Replace the prompt template ID ( `"PROMPT_TEMPLATE_ID"`) with the appropriate template ID from DataRobot. The example uses `get_latest_version()` to automatically use the latest version without redeployment.

This example assumes the prompt template contains a `{{ topic }}` variable. If the variables in the prompt template change across versions (for example, if a new version uses `{{ subject }}` instead of `{{ topic }}`), update this code to handle all variables appropriately, otherwise the code may break when fetching a new version.

> [!NOTE] Multi-agent workflows
> The `make_input_message` method affects only the initial input message. Each agent has its own `system_prompt` property. To ensure all agents follow the prompt template instructions, incorporate the formatted prompt template into each agent's `system_prompt` property.

**CrewAI:**
CrewAI uses agent properties ( `goal`, `backstory`) that can contain prompt templates. Add `import datarobot as dr` at the top of the file, then modify agent properties to use DataRobot prompt templates:

```
# Added to imports
import datarobot as dr

# Modified in MyAgent class
@property
def agent_planner(self) -> Agent:
    prompt_template = dr.genai.PromptTemplate.get("PROMPT_TEMPLATE_ID")
    prompt_template_version = prompt_template.get_latest_version()
    # To use a specific version instead: 
    # prompt_template_version = prompt_template.get_version("PROMPT_VERSION_ID")
    # For properties that use {topic} (f-string format), use to_fstring()
    prompt_text = prompt_template_version.to_fstring()

    return Agent(
        role="Planner",
        goal=f"Plan engaging and factually accurate content on {{ topic }}. {prompt_text}",
        backstory=f"You're working on planning a blog article about the topic: {{ topic }}. {prompt_text} "
        "You collect information that helps the audience learn something and make informed decisions. "
        "Your work is the basis for the Content Writer to write an article on this topic.",
        # ... other properties
    )
```

Replace the prompt template ID ( `"PROMPT_TEMPLATE_ID"`) with the appropriate template ID from DataRobot. The example uses `get_latest_version()` to automatically use the latest version without redeployment.

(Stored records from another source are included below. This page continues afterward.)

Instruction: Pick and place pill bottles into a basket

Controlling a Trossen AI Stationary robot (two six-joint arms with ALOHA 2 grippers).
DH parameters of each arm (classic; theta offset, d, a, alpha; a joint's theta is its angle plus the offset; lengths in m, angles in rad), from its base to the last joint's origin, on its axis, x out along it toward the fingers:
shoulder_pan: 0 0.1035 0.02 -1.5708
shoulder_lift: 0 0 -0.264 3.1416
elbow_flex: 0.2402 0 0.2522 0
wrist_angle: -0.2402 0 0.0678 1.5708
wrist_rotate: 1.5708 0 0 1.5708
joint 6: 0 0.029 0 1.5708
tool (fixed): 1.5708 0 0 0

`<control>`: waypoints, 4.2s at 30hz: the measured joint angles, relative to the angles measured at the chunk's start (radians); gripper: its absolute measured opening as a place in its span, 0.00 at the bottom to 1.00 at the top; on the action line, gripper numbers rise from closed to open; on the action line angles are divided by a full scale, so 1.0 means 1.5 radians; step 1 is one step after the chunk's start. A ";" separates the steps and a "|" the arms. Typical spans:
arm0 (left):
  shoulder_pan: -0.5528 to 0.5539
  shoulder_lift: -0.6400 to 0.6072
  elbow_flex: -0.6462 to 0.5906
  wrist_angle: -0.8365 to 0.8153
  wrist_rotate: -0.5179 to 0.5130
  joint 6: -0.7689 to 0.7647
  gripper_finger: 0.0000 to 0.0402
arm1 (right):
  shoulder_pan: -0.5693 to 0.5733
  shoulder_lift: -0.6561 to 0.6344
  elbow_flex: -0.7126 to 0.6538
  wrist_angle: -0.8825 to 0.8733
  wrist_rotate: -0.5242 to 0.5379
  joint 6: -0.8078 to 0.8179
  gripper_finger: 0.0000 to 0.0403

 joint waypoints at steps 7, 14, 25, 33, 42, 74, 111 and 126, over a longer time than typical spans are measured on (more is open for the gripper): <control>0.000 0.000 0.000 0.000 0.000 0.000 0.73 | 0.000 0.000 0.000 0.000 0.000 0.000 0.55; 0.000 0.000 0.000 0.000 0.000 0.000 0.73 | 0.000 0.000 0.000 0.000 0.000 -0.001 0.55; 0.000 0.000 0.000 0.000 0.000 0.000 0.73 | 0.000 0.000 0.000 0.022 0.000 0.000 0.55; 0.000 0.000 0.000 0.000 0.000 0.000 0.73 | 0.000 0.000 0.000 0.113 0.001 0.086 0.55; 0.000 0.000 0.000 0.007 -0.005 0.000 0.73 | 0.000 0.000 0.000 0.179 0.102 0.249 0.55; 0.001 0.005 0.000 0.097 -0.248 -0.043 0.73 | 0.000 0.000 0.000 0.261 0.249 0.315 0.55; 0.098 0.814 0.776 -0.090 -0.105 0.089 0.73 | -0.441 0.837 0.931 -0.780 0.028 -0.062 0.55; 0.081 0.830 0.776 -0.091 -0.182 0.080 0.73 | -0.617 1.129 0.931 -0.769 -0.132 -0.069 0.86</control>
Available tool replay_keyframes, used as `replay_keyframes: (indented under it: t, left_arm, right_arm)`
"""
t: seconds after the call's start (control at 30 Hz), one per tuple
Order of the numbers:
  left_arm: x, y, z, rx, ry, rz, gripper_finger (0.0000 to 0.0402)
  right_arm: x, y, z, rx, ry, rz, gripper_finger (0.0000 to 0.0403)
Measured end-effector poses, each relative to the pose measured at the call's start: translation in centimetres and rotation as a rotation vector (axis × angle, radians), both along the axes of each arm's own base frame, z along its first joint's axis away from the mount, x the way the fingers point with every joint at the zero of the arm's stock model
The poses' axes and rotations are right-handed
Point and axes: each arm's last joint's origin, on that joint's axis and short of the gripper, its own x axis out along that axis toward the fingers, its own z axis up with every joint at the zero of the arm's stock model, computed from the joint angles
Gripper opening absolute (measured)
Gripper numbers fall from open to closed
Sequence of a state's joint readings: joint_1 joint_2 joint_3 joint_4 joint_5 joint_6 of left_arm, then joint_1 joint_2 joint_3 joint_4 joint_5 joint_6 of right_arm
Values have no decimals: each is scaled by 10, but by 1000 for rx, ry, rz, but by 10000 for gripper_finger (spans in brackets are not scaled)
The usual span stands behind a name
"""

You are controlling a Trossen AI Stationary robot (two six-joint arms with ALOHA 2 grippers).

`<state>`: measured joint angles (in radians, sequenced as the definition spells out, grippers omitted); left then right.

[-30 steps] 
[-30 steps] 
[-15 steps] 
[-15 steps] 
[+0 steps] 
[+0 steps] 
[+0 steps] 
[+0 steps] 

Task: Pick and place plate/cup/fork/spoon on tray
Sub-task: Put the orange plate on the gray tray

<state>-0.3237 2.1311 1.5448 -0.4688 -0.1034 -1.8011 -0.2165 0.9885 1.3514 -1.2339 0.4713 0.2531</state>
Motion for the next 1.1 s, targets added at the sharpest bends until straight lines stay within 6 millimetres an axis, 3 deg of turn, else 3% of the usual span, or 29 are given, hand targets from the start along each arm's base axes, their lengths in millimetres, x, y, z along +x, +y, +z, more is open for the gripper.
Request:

This example modifies `agent_planner` to use the prompt template in its `goal` and `backstory` properties. Since these properties use `{topic}` (f-string format that CrewAI will fill at runtime), the example uses `to_fstring()` to convert `{{ topic }}` to `{topic}` format so CrewAI can replace it with the user's input.

This example assumes the prompt template contains a `{{ topic }}` variable. If the variables in the prompt template change across versions (for example, if a new version uses `{{ subject }}` instead of `{{ topic }}`), update this code to handle all variables appropriately, otherwise the code may break when fetching a new version.

> [!NOTE] Multi-agent workflows
> Apply prompt templates to each agent's `goal` or `backstory` properties where you want the instructions to be followed. For properties that use `{topic}`, use `to_fstring()`. For plain text properties, use `render()`.